At the bottom you have the usual suspects with brickerlayers, electrical line workers, etc, anything heavy and dangerous being dominated by men.

Is it really a total mystery why childcare jobs are >90% female and crane/tower operators are >99% men?

As a side answer, why do we as a society punish men who take low paying jobs but not women? Why is high income only correlated for men with reproductive success, health and social support, but not for women?

When given a choice between safer work, more meaningful work and higher income, why does more men pick higher income? Why do more men prioritize getting an income above studying in their early 20s compared to women?

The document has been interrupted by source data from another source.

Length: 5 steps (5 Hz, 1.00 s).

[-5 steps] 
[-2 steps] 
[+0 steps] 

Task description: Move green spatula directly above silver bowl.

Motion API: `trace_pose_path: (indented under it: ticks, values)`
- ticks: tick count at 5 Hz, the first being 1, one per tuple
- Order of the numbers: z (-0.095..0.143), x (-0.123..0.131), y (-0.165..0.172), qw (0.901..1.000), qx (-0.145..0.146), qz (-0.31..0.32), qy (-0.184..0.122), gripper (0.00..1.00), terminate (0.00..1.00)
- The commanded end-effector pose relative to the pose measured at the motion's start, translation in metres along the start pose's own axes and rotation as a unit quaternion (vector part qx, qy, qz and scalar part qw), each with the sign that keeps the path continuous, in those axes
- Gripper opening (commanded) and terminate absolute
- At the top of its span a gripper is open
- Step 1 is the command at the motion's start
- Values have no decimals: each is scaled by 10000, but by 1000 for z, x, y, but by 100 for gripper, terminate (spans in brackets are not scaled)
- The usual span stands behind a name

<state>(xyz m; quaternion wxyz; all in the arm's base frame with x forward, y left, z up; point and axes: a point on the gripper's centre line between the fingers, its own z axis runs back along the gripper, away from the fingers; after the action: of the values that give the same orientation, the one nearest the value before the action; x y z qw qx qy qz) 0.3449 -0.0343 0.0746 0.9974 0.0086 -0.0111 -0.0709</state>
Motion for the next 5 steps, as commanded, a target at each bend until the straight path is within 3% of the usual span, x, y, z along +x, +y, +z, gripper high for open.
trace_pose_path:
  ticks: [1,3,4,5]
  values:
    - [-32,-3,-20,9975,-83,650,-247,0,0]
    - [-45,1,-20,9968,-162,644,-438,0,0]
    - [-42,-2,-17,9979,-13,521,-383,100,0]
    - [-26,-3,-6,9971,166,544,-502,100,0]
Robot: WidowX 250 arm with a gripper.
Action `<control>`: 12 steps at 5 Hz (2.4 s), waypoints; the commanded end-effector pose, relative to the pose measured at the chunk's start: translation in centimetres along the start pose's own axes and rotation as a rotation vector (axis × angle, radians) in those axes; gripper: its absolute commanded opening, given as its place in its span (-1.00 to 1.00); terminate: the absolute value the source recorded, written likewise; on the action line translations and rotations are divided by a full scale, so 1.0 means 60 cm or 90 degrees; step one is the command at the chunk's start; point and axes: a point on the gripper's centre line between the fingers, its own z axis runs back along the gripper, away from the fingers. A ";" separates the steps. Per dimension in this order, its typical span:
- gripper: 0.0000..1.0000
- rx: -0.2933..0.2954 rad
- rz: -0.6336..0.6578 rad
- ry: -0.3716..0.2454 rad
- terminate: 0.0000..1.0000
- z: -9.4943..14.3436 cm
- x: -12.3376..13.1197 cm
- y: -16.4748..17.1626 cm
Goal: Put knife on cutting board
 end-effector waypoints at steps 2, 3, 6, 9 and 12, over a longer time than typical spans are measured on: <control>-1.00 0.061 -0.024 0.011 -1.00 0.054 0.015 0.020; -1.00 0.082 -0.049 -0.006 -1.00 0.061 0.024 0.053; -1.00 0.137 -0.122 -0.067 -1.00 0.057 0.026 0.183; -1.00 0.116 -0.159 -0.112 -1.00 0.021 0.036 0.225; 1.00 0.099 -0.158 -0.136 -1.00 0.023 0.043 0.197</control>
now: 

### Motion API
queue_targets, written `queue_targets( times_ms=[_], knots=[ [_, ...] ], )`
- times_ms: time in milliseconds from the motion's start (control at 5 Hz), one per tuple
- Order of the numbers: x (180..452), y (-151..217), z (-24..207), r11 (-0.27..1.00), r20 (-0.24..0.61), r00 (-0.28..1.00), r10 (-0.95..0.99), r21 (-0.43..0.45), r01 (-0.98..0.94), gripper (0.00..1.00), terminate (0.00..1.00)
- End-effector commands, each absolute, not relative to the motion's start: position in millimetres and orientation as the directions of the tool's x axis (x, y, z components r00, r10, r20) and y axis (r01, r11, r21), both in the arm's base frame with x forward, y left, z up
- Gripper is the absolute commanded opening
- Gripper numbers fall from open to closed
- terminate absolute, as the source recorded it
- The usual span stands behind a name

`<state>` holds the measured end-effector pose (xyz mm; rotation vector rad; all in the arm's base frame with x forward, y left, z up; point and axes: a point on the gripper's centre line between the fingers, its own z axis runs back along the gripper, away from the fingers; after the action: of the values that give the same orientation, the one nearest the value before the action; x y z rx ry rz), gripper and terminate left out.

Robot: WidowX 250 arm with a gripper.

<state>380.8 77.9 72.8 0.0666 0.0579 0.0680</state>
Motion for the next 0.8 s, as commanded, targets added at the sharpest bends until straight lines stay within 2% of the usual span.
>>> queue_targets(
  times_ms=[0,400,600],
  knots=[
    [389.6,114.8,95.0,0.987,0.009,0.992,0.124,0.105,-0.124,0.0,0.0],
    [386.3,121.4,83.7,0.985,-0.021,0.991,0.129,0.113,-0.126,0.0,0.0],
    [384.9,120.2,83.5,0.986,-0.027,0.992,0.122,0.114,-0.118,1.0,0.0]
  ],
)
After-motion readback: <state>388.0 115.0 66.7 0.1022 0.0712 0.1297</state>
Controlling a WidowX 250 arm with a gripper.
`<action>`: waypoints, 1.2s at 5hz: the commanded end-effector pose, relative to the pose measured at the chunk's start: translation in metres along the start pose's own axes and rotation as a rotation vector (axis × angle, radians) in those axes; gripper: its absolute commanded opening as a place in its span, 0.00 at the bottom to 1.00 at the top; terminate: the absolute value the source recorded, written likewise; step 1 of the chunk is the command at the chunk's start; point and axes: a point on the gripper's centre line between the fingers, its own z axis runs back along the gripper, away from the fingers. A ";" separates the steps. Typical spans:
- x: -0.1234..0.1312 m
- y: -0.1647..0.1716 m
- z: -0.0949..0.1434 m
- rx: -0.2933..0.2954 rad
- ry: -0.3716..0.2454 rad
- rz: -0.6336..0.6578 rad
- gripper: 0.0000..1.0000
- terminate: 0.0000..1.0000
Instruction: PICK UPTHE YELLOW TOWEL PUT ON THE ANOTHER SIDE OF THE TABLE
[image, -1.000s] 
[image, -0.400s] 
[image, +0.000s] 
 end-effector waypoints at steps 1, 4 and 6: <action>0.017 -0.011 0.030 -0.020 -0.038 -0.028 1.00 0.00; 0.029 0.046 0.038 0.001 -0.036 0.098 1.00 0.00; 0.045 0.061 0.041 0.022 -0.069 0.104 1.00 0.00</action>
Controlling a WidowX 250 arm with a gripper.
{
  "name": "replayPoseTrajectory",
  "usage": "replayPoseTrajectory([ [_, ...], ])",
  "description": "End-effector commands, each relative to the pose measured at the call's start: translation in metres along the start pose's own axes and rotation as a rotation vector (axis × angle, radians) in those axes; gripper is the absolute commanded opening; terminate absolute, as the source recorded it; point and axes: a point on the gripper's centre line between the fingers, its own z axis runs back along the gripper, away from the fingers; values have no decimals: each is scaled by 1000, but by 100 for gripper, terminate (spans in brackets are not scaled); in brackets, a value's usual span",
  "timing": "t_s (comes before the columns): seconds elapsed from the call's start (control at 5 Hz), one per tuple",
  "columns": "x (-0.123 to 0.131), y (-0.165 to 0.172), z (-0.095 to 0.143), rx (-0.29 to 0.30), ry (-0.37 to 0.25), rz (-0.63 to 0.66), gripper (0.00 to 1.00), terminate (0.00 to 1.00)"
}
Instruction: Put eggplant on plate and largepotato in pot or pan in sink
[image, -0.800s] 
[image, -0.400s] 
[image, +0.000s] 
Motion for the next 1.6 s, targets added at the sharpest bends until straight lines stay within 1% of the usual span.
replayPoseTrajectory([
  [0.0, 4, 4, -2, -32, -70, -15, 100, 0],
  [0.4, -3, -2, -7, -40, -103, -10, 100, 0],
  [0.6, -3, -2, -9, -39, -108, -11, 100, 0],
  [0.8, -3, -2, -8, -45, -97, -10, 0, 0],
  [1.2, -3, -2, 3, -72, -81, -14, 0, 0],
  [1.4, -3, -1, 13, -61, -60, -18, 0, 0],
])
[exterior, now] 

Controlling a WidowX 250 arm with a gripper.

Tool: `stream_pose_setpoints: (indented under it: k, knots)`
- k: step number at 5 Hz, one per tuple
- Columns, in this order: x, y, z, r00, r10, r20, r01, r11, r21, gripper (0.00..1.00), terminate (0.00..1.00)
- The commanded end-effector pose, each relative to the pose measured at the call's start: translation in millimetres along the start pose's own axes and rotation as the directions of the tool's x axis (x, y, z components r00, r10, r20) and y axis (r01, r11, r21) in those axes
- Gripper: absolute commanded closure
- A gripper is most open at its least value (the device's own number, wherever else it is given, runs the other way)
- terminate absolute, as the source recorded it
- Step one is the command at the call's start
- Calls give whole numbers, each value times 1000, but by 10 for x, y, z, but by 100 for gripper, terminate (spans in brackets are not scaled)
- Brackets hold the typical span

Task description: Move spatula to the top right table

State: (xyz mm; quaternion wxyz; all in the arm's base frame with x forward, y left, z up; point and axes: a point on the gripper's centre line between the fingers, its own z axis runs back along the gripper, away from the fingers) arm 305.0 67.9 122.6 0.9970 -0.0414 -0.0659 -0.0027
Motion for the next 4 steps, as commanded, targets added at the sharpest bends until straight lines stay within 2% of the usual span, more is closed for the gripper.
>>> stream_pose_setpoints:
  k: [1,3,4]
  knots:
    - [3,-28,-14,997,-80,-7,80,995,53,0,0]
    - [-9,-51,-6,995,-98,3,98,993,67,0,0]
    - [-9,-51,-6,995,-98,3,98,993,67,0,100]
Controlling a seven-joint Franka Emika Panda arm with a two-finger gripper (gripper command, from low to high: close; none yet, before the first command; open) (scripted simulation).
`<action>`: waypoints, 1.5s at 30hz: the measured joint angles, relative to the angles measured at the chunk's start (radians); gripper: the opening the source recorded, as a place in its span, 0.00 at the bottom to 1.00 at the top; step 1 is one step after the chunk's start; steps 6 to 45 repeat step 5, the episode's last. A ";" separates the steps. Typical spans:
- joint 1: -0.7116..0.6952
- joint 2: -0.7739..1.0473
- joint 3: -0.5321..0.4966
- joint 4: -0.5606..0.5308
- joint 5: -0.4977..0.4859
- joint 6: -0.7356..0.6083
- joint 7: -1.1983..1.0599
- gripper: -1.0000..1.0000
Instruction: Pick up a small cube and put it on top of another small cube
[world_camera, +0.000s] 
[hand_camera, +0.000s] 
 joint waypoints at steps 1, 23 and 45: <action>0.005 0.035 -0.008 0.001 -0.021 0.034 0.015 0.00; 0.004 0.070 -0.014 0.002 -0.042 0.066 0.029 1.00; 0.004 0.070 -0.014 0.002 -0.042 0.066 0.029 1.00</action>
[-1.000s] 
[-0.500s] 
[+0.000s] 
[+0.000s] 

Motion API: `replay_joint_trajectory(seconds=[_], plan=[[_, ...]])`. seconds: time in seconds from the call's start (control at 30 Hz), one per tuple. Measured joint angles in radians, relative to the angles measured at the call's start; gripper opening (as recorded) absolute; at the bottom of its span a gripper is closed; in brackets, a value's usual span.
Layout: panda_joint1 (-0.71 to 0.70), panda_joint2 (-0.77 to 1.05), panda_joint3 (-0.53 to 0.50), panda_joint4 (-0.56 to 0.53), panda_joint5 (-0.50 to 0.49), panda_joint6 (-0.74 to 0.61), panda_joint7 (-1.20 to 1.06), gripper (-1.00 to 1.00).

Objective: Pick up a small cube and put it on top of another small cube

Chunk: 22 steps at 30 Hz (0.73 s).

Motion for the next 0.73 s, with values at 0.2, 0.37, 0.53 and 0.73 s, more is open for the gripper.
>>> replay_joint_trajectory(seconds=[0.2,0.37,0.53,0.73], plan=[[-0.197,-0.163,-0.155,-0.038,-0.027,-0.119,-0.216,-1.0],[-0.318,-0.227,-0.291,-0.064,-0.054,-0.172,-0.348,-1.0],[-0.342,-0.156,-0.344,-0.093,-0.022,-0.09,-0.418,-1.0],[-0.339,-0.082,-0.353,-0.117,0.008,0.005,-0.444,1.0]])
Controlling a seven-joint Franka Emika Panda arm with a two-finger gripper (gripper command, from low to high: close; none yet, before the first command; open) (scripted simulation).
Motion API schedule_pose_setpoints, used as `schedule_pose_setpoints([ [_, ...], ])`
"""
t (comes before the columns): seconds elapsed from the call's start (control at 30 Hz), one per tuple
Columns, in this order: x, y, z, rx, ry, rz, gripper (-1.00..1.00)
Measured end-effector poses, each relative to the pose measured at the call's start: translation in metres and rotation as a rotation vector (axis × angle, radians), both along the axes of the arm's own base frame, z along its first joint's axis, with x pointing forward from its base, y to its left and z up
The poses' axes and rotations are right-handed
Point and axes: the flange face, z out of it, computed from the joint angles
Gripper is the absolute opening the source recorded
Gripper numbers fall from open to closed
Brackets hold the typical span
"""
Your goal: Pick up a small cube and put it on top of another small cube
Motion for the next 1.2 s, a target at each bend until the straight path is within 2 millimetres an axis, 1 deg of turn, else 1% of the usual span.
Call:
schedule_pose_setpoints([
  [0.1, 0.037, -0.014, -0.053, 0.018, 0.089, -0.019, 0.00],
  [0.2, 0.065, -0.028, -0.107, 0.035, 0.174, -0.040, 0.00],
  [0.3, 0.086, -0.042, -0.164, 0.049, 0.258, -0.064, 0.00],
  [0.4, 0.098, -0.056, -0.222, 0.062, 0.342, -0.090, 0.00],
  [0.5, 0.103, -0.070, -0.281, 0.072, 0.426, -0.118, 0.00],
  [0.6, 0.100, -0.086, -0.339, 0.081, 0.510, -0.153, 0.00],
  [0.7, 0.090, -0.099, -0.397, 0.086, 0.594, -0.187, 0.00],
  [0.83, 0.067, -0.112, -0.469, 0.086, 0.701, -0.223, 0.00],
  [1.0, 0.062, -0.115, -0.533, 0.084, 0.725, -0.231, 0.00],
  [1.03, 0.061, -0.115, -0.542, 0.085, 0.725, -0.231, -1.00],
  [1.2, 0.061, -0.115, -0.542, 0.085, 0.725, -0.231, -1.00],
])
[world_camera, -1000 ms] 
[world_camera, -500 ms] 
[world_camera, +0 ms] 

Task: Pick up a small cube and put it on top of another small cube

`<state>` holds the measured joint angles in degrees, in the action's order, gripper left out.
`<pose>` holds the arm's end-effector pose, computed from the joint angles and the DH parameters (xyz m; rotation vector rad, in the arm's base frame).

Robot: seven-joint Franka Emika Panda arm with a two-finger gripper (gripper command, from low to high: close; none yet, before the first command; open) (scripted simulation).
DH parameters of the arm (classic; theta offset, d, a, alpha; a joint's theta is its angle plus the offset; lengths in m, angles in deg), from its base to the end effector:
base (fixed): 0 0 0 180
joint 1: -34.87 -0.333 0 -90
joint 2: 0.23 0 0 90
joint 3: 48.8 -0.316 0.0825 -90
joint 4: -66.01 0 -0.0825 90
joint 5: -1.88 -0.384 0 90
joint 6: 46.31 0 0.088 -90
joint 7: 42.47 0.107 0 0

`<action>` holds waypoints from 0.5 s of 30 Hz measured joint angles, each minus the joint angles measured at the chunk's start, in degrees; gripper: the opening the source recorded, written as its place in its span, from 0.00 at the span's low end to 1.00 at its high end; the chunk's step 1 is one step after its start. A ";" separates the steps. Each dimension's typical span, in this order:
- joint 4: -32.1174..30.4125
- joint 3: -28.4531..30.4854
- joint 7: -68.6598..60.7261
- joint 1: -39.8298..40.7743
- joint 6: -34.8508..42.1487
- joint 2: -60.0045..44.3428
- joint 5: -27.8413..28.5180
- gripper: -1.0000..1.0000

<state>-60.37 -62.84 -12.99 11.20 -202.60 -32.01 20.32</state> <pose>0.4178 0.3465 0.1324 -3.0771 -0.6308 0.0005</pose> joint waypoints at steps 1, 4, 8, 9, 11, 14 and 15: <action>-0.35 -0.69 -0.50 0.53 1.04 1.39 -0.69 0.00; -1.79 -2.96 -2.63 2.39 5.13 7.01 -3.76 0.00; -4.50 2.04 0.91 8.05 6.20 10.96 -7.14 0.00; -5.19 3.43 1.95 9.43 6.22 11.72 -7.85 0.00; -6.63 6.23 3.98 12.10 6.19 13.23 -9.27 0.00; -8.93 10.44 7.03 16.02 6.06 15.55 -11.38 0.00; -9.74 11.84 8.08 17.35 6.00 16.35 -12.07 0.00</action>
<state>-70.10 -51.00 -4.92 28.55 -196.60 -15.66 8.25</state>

Lets conduct an experiment with two groups where we punish members of Group A if they don't choose a high income job and keep Group B as control. What should we expect about the relative income between the two from a initial round of just choosing a profession? Next, lets introduce negotiation where the employee balance job security, job satisfaction and wages, and the employer balance the cost of supplying those needs with their own need to retain the employee. Should we expect a different outcome between Group A and Group B? In the last step of the experiment, what would we need to change in order to get equal outcome for Group A and Group B?

why is that their responsibility at all? Women are electing not to enter that “track;” it’s companies’ jobs to convince them to?
Are they not electing to because it doesn't interest them, or are they opting out/washing out due to other factors? Have links to any studies that show one way or the other?
I think there are a significant number of initiatives, groups, scholarships, etc which provide girls and women beginning at a young age the resources and tools and encouragement into the engineering track.